On Friday, the Democrats amended the lawsuit and added House Bill 530, which also restricted ballot collection, imposing fines for any group or individual not a mail carrier or family member who takes ballots to be mailed or to a collection site.
A separate legal case involving voting rights and Native Americans was filed by the American Civil Liberties Union and a coalition of tribes and organizations, including Western Native Voice, which had previously challenged and successfully got an earlier version of ballot collection law struck down as unconstitutional in 2020.
The updated lawsuit asked the court to strike down the latest law, calling it unconstitutional on both the state and federal level, and saying it disproportionately disenfranchises disabled, elderly and Native residents.
The suit notes that in 2020, two Montana district courts held that the “Montana Ballot Interference Prevention Act” violated the Montana Constitution. The updated lawsuit argues that HB530 made minor changes, but essentially was the same law in substance as the ballot interference act, commonly referred to as “BIPA.”
“Among other things, those courts held that BIPA unconstitutionally burdened the right to vote and unconstitutionally infringed on speech and association rights,” the suit said.
The lawsuit presents a legislative timeline for 2021 lawmakers who made several attempts at resuscitating BIPA. Rep. Mark Noland, R-Bigfork, had originally introduced House Bill 406, which he said walked back some of the concerns that were struck down by the court, namely that a household member or caregiver could collect ballots. Even then, the Senate struck down HB406 narrowly by a 27-23 vote.
However, the language was resurrected in HB530, a bill that had originally been used to implement new election rules “and nothing else.” In fact, the original version of HB530 was so noncontroversial that the Montana House of Representatives passed it unanimously.
The lawsuit chronicles the bill’s sudden change when Sen. Steve Fitzpatrick, R-Great Falls, amended HB530, inserting the BIPA language on the Senate floor, not during the committee hearing.
“The deadline for transmitting amendments to pending bills from one chamber to the other was April 20,” the suit said. “Sen.
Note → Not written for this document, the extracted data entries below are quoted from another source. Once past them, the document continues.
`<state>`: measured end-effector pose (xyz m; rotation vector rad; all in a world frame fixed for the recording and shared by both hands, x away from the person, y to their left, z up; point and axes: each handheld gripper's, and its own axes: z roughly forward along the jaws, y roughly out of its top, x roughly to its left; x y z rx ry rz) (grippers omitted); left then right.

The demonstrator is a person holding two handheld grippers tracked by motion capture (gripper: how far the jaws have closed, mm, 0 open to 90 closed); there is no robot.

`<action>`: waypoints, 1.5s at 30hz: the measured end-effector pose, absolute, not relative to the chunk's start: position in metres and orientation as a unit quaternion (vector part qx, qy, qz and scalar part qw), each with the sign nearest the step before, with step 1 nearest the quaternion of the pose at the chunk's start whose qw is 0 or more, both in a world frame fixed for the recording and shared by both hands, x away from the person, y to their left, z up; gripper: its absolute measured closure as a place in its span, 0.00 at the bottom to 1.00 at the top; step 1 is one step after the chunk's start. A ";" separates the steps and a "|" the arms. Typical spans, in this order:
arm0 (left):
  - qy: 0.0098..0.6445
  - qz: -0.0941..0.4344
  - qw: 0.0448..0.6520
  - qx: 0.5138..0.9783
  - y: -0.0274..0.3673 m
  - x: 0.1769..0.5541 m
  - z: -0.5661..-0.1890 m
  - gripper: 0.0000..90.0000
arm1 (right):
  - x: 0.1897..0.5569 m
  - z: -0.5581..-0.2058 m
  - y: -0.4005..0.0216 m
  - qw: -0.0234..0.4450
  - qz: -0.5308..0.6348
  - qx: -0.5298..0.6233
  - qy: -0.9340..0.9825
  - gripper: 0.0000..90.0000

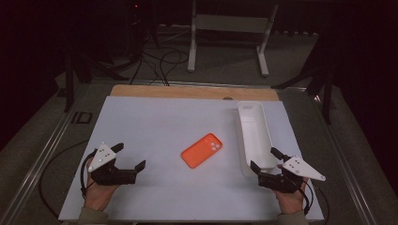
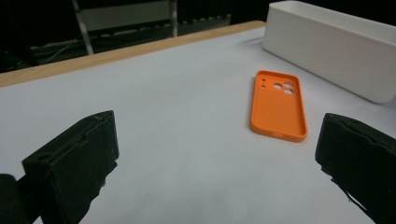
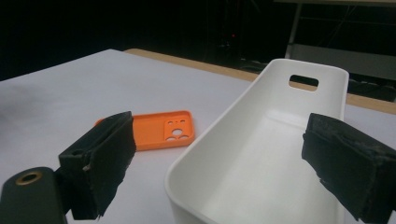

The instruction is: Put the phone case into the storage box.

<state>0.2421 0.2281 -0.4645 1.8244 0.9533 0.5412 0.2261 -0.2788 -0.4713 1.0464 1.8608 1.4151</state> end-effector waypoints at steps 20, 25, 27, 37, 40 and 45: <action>0.354 0.181 0.402 0.825 0.151 0.287 -0.458 0.00 | 0.229 -0.473 -0.278 0.284 0.525 0.393 0.700 0.10; 0.344 0.165 0.380 0.843 0.130 0.302 -0.462 0.00 | 0.228 -0.473 -0.278 0.284 0.524 0.395 0.699 0.10; 0.339 0.163 0.370 0.849 0.121 0.307 -0.465 0.00 | 0.229 -0.473 -0.278 0.283 0.524 0.396 0.699 0.10; 0.330 0.142 0.327 0.874 0.098 0.326 -0.479 0.00 | 0.229 -0.474 -0.279 0.282 0.524 0.396 0.699 0.10; 0.330 0.133 0.319 0.878 0.093 0.330 -0.484 0.00 | 0.229 -0.473 -0.279 0.283 0.525 0.396 0.699 0.10; 0.329 0.120 0.306 0.885 0.085 0.336 -0.488 0.00 | 0.229 -0.474 -0.279 0.282 0.523 0.397 0.699 0.10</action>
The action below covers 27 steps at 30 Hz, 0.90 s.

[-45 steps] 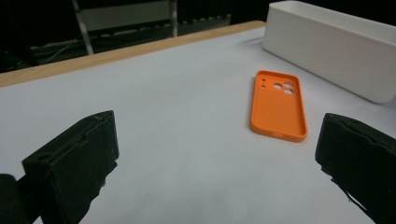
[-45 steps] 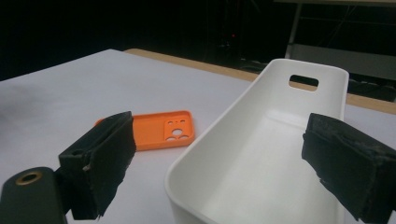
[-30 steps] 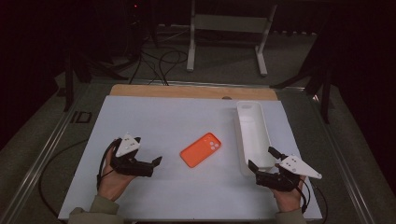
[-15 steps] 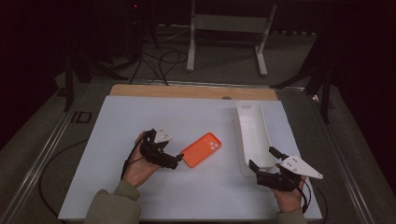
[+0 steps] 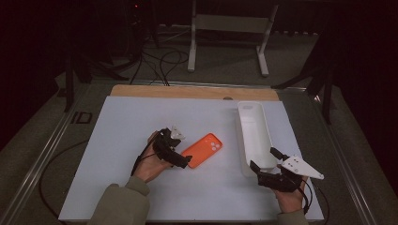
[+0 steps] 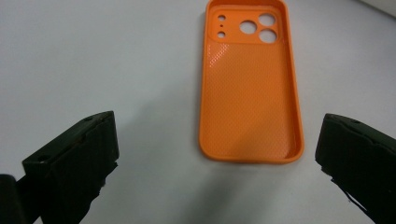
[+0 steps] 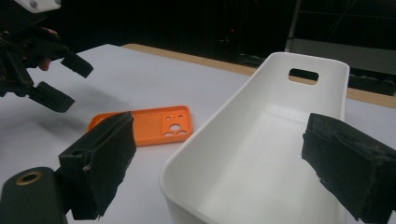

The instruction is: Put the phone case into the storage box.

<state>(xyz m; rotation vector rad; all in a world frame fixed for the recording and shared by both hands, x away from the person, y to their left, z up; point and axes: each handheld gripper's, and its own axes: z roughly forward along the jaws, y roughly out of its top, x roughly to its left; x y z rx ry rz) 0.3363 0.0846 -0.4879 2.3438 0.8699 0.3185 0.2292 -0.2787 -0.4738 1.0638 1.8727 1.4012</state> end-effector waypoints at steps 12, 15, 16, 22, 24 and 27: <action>0.330 0.101 0.272 0.898 0.068 0.349 -0.503 0.00 | 0.229 -0.474 -0.280 0.283 0.524 0.398 0.698 0.10; 0.330 0.097 0.269 0.900 0.064 0.350 -0.506 0.00 | 0.229 -0.474 -0.280 0.283 0.524 0.398 0.698 0.10; 0.329 0.097 0.267 0.900 0.062 0.350 -0.507 0.00 | 0.229 -0.474 -0.279 0.282 0.523 0.399 0.698 0.10; 0.327 0.090 0.255 0.906 0.053 0.353 -0.512 0.00 | 0.230 -0.474 -0.279 0.282 0.523 0.399 0.698 0.10; 0.326 0.087 0.254 0.906 0.050 0.353 -0.513 0.00 | 0.229 -0.474 -0.280 0.283 0.523 0.399 0.698 0.10; 0.324 0.085 0.251 0.908 0.047 0.353 -0.514 0.00 | 0.229 -0.474 -0.280 0.283 0.523 0.401 0.698 0.10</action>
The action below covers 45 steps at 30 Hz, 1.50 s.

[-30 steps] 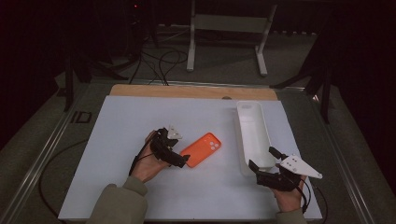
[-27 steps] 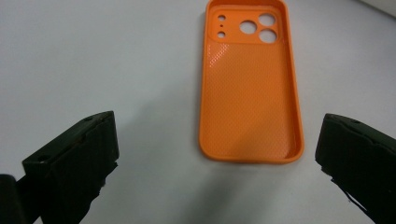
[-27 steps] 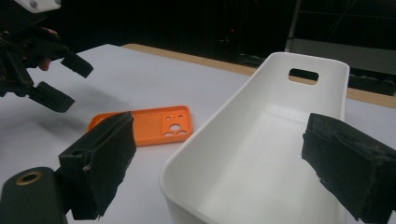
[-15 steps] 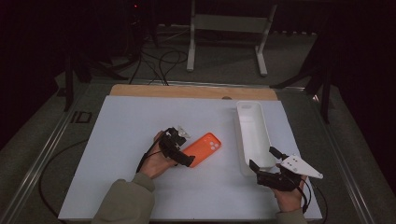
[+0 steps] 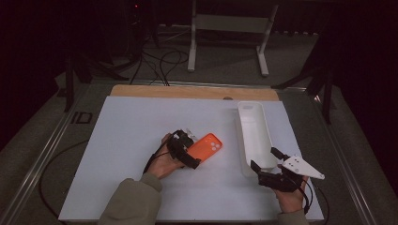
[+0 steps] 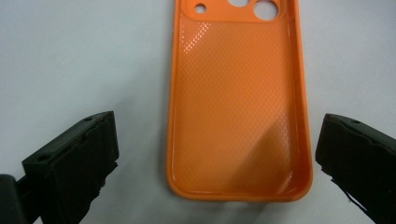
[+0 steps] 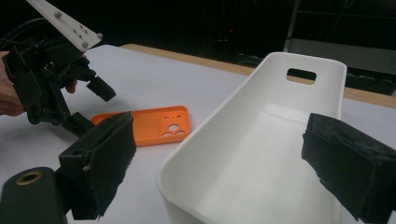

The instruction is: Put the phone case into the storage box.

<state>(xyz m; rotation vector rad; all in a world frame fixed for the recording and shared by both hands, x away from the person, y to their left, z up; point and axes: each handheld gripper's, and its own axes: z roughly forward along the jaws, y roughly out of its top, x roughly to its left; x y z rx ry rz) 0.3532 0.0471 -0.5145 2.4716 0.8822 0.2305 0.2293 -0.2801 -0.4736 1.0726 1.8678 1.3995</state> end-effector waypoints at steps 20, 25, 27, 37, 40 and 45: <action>0.312 0.073 0.215 0.923 0.033 0.354 -0.525 0.01 | 0.230 -0.475 -0.280 0.283 0.521 0.401 0.698 0.10; 0.312 0.073 0.209 0.924 0.033 0.354 -0.526 0.04 | 0.230 -0.475 -0.281 0.282 0.521 0.402 0.698 0.10; 0.316 0.063 0.209 0.923 0.034 0.355 -0.526 0.08 | 0.230 -0.475 -0.280 0.282 0.521 0.402 0.698 0.10; 0.314 0.052 0.197 0.927 0.036 0.354 -0.522 0.17 | 0.230 -0.475 -0.280 0.283 0.520 0.403 0.698 0.10; 0.311 0.051 0.190 0.930 0.035 0.354 -0.521 0.17 | 0.230 -0.475 -0.280 0.282 0.520 0.403 0.698 0.10; 0.311 0.045 0.174 0.933 0.031 0.356 -0.520 0.17 | 0.231 -0.475 -0.279 0.282 0.519 0.403 0.699 0.10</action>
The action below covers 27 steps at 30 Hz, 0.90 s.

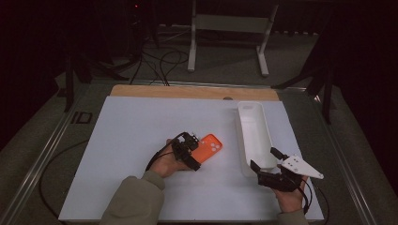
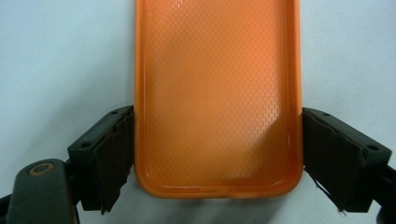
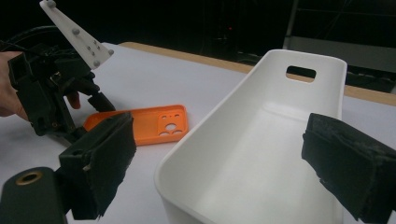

Fitzpatrick admitted that his amendment had ‘come late.’”
Because the amendment violated the rules, the House had to vote to suspend rules in order to keep the bill alive, and the measure passed, largely along party lines.
Lawyers for the Democrats argue that the newly signed HB530 goes even farther than the originally struck down BIPA because it also forbids any person who helps a voter “request or receive” a ballot.
“Meanwhile, organizations and individuals are left to guess about the scope of the prohibition and whether it will prevent someone like an aid or nurse, who is paid to assist elderly or disabled voters from helping their patients request, receive or complete their absentee ballots,” the suit said. “American Indian voters in particular rely on organized absentee ballot assistance. Many American Indian voters live in remote areas with limited access to transportation, often located far from county election offices. Mailing absentee ballots can be difficult for American Indian voters because they often have limited access to postal services, and mail sent from tribal nations may face a longer transit time to and from postal service processing centers than mail sent from elsewhere in the state.
“In order to help overcome these obstacles, American Indian voters have relied upon organized ballot return assistance programs provided by civic and political organizations. Similarly, many senior and disable voters rely on organized ballot assistance.”
The suit contends that not only are voting rights at stake with the new law, that lawmakers have also violated the First Amendment.
“Collecting and conveying ballots for voters involves that very type of interactive communication and civic engagement that the Montana Constitution protects as core political speech,” the suit claimed.